Identifiers (functions, symbols, types ...) may have a prefix:
- Everything which is static needs no prefix, since the visibility is
limited to the compilation unit.
- Otherwise, everything in "misc" is prefixed by "nano_".
- Glk functions, as defined by "glk.h", have, of course, the prefix
"glk_".
- All other functions in "nanoglk" get the prefix "nanoglk_".
There are only two header files: "misc/misc.h" and "nanoglk/nanoglk.h"
Logging
-------
You can use the functions nano_trace(), nano_info(), nano_warn(),
nano_fail(), nano_warnunless(), and nano_failunless() for debugging
and similar purposes. Futhermore, there is nanoglk_log(), which has a
very special meaning (see below for details).

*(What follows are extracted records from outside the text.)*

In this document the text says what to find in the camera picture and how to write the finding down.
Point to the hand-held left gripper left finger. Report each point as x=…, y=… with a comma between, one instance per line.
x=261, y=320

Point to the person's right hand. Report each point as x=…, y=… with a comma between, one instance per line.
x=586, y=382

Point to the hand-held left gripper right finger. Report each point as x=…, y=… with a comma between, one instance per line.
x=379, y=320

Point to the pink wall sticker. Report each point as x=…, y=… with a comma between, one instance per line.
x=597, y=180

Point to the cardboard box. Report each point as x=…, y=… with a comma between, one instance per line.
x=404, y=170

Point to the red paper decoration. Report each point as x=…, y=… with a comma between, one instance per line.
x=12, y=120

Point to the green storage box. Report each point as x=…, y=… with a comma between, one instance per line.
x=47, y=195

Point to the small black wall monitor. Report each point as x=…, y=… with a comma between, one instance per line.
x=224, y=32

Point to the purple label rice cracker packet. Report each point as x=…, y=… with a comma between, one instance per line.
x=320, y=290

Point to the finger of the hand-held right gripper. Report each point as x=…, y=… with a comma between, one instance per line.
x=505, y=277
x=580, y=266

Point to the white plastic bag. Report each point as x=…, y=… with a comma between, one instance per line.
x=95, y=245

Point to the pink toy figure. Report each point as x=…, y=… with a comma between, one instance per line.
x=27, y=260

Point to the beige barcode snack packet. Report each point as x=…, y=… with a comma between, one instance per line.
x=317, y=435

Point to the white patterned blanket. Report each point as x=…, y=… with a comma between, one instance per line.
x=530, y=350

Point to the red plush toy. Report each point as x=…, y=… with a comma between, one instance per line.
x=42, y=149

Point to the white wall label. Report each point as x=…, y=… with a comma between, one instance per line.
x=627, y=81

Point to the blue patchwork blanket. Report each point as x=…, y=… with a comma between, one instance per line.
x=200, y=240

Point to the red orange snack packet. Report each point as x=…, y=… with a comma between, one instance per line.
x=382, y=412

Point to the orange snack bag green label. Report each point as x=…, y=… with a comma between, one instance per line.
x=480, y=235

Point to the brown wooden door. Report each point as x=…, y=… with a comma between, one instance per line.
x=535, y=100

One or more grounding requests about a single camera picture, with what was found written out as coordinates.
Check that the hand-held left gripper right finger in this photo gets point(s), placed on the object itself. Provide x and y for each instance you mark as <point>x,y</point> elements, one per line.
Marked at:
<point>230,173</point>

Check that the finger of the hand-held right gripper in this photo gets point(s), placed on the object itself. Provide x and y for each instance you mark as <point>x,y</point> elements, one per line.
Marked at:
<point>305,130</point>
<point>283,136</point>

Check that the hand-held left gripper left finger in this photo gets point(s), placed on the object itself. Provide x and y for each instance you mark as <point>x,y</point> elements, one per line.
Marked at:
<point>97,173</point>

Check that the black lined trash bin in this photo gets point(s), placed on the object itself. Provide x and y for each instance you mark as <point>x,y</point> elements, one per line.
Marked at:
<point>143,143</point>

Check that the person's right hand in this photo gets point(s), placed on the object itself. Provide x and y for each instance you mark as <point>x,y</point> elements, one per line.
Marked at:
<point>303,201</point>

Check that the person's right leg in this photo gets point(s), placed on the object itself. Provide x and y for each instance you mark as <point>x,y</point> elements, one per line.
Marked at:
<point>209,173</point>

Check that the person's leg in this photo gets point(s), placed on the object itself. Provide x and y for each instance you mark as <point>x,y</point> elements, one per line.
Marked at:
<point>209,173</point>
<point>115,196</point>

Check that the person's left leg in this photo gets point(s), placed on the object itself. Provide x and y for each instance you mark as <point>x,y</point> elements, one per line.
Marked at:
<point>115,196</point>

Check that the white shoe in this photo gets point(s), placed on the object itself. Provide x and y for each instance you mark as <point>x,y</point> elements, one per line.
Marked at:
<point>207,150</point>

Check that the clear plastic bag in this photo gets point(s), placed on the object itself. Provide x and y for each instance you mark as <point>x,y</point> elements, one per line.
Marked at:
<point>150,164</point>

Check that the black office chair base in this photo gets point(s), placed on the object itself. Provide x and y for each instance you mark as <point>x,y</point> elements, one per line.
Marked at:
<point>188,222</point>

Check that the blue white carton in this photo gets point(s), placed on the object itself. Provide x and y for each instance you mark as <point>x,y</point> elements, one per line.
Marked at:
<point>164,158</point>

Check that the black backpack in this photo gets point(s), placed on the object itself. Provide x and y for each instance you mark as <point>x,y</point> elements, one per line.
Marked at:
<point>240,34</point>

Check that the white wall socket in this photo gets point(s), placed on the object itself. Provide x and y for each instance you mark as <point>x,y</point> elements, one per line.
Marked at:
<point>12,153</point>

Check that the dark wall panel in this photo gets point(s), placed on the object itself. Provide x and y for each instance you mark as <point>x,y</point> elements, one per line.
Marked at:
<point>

Logging is controlled at compile time by activating the following
preprocessor variables in Makefile:
- LOG_FILE for logging into a file;
- LOG_STD to print to stdout;
- LOG_TRACE to log also trace messages;
- LOG_GLK to print Glk log messages (via nanoglk_log()).
See more information in the comment in misc/misc.c.
Each Glk function should log arguments and results via
nanoglk_log. Logging should be as early as possible, before other
possible log messages. A good example is glk_window_open:
winid_t glk_window_open(winid_t split, glui32 method, glui32 size,
glui32 wintype, glui32 rock)
{
winid_t win = (winid_t)nano_malloc(sizeof(struct glk_window_struct));
nanoglk_log("glk_window_open(%p, %d, %d, %d, %d) => %p",
split, method, size, wintype, rock, win);
...
Unless nano_malloc fails, the first message will be "glk_window_open".
Make sure that a Glk function does not call another Glk function,
since otherwise, Glk logging would not work properly. As an example,
glk_fileref_create_temp() should not call
glk_fileref_create_by_name(), since each call of
glk_fileref_create_temp() will result in two log lines: one for
glk_fileref_create_by_name() and one for glk_fileref_create_temp(),
although only the latter has been called. Instead, both do actually
call a third method, create_by_name().
Warning
-------
The Makefile is quite incomplete: .o files only depend on .c files,
but not on included .h files. So, when changing an .h file, better
call "make clean" afterwards. (Will be changed, perhaps by switching
to automake.)
BUGS
====
Many. For version 0.0.1, it is not worth the time to keep a
list. Simply search for "TODO" or "not implemented".